Growing Business Through Economic Gardening

Some localities are changing the game plan when it comes to spurring economic development. Rather than courting big companies through tax incentives for an economic boost, they are cultivating local businesses, or performing “economic gardening,” to bring their economies to the top. As reported in Governing Magazine:

Soon after, Gibbons and his team connected with a Denver think tank, the Center for the New West, that was anxious to test a theory developed by a Massachusetts Institute of Technology economist economist David Burch. That theory was that so-called Stage 2 companies, employing between 10 and 100 people and with annual revenue of at least $1 million, create the best kind of jobs that will improve an economy. As opposed to small shops that create mostly minimum wage jobs, these mid-sized companies were growing the middle class workforce. Nationally speaking, Stage 2 businesses make up 10 percent of the business population — but they create 35 percent of the jobs. The thinking was that if such companies had the proper push they could drive a local economy upward.

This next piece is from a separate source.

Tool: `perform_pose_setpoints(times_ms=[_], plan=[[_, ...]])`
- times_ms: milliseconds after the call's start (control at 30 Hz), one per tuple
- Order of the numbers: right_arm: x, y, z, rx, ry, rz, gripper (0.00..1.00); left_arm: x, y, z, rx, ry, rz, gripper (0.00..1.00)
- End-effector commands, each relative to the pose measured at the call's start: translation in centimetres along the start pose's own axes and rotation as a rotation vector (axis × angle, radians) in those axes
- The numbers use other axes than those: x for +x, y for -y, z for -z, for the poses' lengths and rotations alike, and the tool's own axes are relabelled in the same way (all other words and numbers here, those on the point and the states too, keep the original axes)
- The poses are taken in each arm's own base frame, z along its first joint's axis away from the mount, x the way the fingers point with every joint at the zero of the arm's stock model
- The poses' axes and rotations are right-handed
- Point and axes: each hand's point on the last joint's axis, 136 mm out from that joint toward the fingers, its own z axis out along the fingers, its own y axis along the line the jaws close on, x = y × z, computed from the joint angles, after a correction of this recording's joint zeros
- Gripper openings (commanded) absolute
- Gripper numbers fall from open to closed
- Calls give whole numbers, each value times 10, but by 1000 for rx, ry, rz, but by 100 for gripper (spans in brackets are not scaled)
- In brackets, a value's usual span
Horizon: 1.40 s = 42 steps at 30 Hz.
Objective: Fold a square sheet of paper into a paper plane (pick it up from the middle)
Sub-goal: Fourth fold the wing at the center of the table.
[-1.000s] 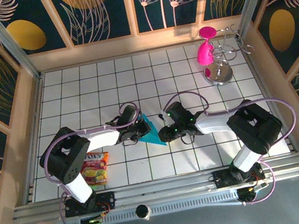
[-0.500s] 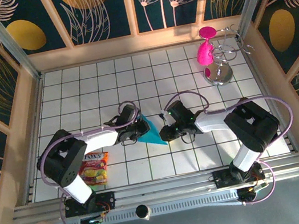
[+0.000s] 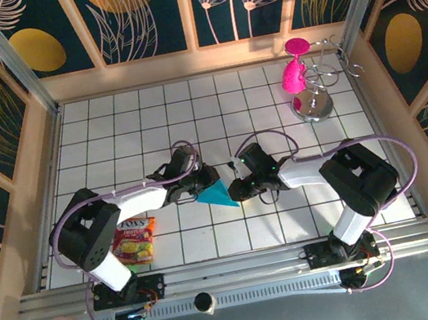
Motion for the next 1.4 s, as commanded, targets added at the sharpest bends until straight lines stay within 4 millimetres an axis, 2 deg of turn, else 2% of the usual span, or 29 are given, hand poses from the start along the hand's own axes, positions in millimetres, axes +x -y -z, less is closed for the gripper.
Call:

Gibbons called it economic gardening and began trying it out in Littleton in the late 1980s by identifying local Stage 2 companies and offering them more resources to help expand their business. Over the next 25 years, Littleton’s population increased by one-quarter but the number of jobs tripled and the city’s sales tax revenue went from $6 million to $21 million. “When Martin Marietta was there, we were a rocket town,” says Gibbons. “Now that economy is so diverse, there is no one industry that could fail and bring down Littleton like it could 25 years ago.”

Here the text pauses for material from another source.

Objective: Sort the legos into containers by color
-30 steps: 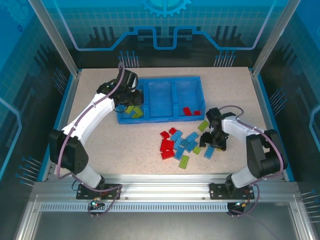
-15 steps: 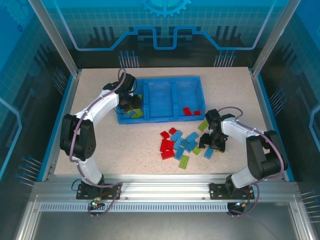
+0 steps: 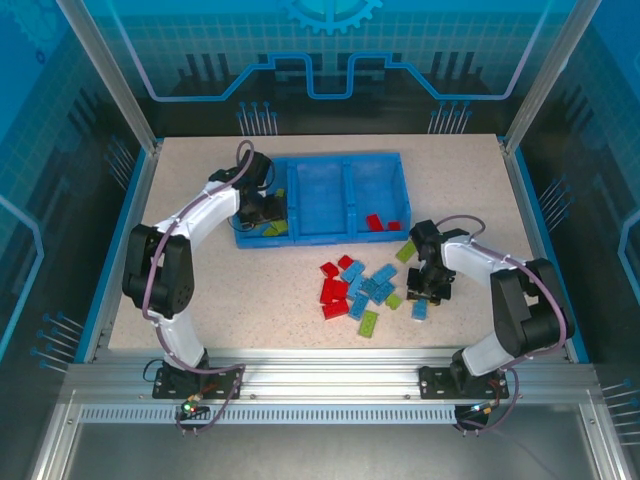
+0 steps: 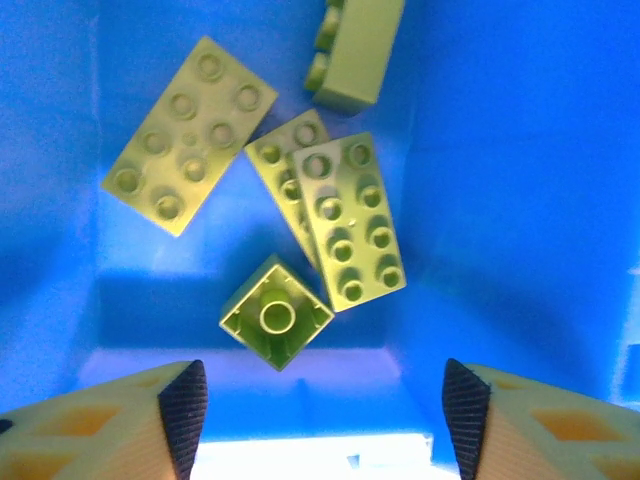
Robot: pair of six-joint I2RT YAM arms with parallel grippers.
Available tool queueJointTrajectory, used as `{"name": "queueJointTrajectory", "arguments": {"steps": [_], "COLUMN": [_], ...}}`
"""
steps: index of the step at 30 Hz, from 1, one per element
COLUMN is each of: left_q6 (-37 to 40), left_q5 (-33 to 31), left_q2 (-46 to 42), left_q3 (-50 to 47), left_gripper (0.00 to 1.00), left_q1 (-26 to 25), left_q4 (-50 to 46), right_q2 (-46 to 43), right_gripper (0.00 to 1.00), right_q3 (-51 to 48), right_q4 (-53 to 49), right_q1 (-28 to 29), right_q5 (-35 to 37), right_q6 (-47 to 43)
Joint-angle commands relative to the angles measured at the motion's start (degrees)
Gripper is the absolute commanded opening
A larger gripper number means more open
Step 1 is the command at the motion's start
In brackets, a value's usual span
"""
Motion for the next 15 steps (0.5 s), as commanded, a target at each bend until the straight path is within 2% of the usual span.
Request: {"name": "queueJointTrajectory", "arguments": {"steps": [1,7,10,15], "left_q6": [-1.50,-2.01,-1.22,-1.55], "left_q5": [0.60,0.86,-0.38,-1.61], "left_q2": [-2.12,-8.53,-10.80,-15.38], "left_q3": [-2.57,-9.14,-11.89,-16.47], "left_gripper": [0.75,0.99,0.99,0.99], "left_q1": [0.04,-0.77,-2.16,-4.27], "left_q4": [1.37,4.75,5.13,7.12], "right_q2": [-3.75,-9.34,-8.30,-1.29], "right_gripper": [0.19,0.16,0.16,0.16], "right_q3": [3.09,11.79,17.38,26.31], "right_q4": [-2.09,-1.61,0.29,4.39], "right_q1": [0.38,1.24,3.46,6.95], "right_q5": [0.49,-4.08,-7.07,-10.18], "right_q6": [-0.01,0.23,1.07,3.59]}}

As Governing Magazine also reports this approach is being used by Maryland under the Advance Maryland program. In its pilot year, the program accepted five companies. This year the program was expanded state-wide. The article notes:

Andrew Ratner, public relations manager for the Maryland Department of Business & Economic Development, says the idea is appealing in part because it takes the focus away from competing with other states. “That’s economic hunting — everybody’s trying to land that enormous auto plant to move halfway across the country,” Ratner says. “And the amount of incentives that often have to be given to lure those kind of things, there’s often a lot of debate if that’s even worth it.”